[[ TASK MATERIAL open ]]
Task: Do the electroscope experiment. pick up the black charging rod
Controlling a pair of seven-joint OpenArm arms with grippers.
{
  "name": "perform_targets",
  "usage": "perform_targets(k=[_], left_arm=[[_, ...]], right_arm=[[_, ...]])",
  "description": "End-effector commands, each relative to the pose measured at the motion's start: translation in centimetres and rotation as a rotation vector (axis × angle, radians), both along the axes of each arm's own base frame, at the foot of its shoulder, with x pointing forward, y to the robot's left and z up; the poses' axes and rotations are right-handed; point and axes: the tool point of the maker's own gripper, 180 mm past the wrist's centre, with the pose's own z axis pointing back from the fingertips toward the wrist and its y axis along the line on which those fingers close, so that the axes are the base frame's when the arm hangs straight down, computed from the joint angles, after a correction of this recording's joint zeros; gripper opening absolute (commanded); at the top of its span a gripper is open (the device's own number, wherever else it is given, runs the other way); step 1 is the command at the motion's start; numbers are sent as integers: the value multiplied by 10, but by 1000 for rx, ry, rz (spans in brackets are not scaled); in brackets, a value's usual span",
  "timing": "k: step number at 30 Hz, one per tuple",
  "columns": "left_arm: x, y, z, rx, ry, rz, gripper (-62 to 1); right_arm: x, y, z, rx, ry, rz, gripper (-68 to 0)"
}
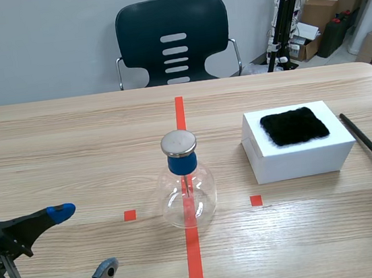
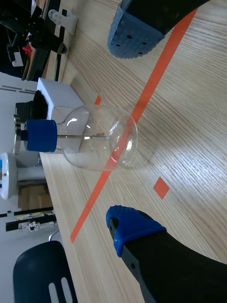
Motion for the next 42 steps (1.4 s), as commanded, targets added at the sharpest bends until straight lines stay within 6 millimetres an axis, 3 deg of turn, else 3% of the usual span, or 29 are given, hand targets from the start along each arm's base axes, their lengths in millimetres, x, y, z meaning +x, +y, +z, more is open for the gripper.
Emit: perform_targets(k=[1, 9, 21, 42], left_arm=[[4, -1, 10, -23, -30, 1, 14], [4, -1, 10, -23, -30, 1, 14], [4, -1, 10, -23, -30, 1, 14], [4, -1, 10, -23, -30, 1, 14]], right_arm=[[12, -8, 13, -17, -35, -1, -665], [12, -8, 13, -20, -34, 1, -664], [12, -13, 15, -31, -35, -2, -485], [18, -16, 26, -36, -64, 6, -482]])
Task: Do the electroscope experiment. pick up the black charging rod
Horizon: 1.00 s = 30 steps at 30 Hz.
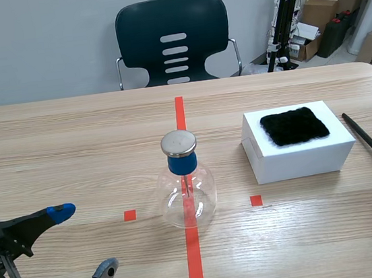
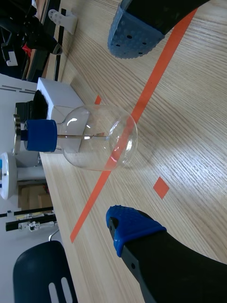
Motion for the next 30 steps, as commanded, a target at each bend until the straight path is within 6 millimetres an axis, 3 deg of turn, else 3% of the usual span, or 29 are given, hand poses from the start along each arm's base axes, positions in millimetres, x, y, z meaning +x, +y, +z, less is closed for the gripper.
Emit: perform_targets(k=[1, 16, 25, 30], left_arm=[[4, -1, 10, -23, -30, 1, 14], [4, -1, 10, -23, -30, 1, 14], [4, -1, 10, -23, -30, 1, 14], [4, -1, 10, -23, -30, 1, 14]], right_arm=[[12, -9, 15, -20, -40, 1, -482], [6, -4, 9, -10, -25, 4, -494], [6, -4, 9, -9, -25, 4, -675], [6, -4, 9, -9, -25, 4, -671]])
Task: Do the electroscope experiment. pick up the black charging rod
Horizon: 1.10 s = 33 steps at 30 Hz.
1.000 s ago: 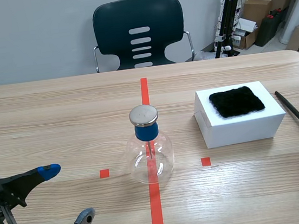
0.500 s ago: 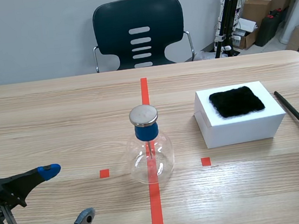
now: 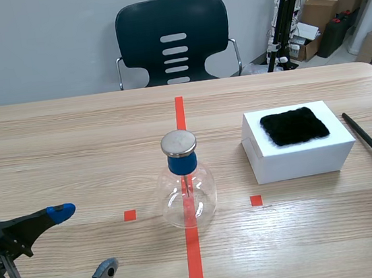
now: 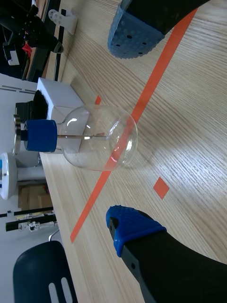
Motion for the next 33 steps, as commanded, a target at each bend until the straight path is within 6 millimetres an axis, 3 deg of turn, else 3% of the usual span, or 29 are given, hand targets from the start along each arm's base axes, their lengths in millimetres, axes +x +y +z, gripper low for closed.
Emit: perform_targets(k=[1, 15, 21, 27, 33], left_arm=[[4, -1, 10, -23, -30, 1, 14], [4, -1, 10, -23, -30, 1, 14], [4, -1, 10, -23, -30, 1, 14], [4, -1, 10, -23, -30, 1, 14], [4, -1, 10, -23, -30, 1, 14]], right_arm=[[10, -5, 12, -13, -35, 4, -671], [12, -6, 14, -18, -39, 8, -671], [21, -12, 33, -60, -87, 43, -671], [18, -16, 45, -97, -109, 74, -671], [19, -24, 70, -142, -179, 85, -671]])
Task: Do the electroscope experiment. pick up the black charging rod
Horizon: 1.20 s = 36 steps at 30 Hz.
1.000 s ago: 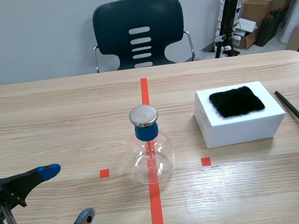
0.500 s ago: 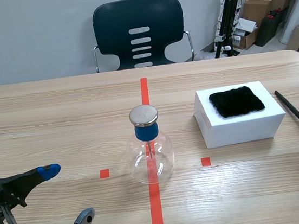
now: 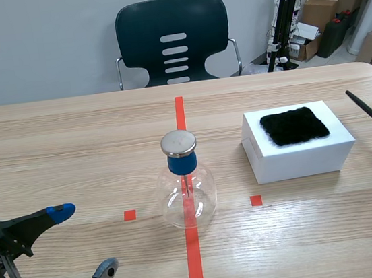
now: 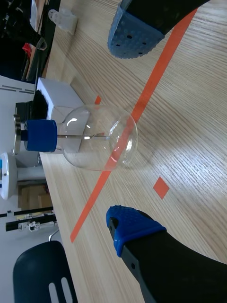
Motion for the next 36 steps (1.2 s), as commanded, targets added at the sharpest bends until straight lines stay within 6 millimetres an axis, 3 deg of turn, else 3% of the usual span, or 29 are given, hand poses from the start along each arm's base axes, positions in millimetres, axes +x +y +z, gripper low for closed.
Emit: perform_targets(k=[1, 9, 21, 28, 36], left_arm=[[4, -1, 10, -23, -30, 1, 14], [4, -1, 10, -23, -30, 1, 14], [4, -1, 10, -23, -30, 1, 14], [4, -1, 10, -23, -30, 1, 14], [4, -1, 10, -23, -30, 1, 14]], right_arm=[[11, -14, 28, -45, -70, 5, -671], [9, -9, 82, -184, -221, 96, -671], [-10, 27, 182, -549, -521, 336, -671], [-45, 65, 210, -720, -650, 479, -671], [-76, 104, 214, -899, -790, 702, -671]])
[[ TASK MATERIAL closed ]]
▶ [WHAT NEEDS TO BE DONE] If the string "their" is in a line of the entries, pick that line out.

▶ [EXERCISE RESPONSE]
Motion for the next 42 steps (1.4 s), as commanded, targets added at the sharpest bends until straight lines stay within 6 millimetres an axis, 3 deg of turn, else 3% of the usual span, or 29 are given, hand targets from the start along each arm's base axes, their lengths in millimetres, x, y, z meaning +x, +y, +z, more is open for the gripper.
Motion for the next 33 steps, as commanded, a target at each bend until the straight path is within 6 millimetres an axis, 3 deg of turn, else 3% of the usual span, or 29 are given, hand targets from the start along each arm's base axes, their lengths in millimetres, axes +x +y +z, gripper low for closed.

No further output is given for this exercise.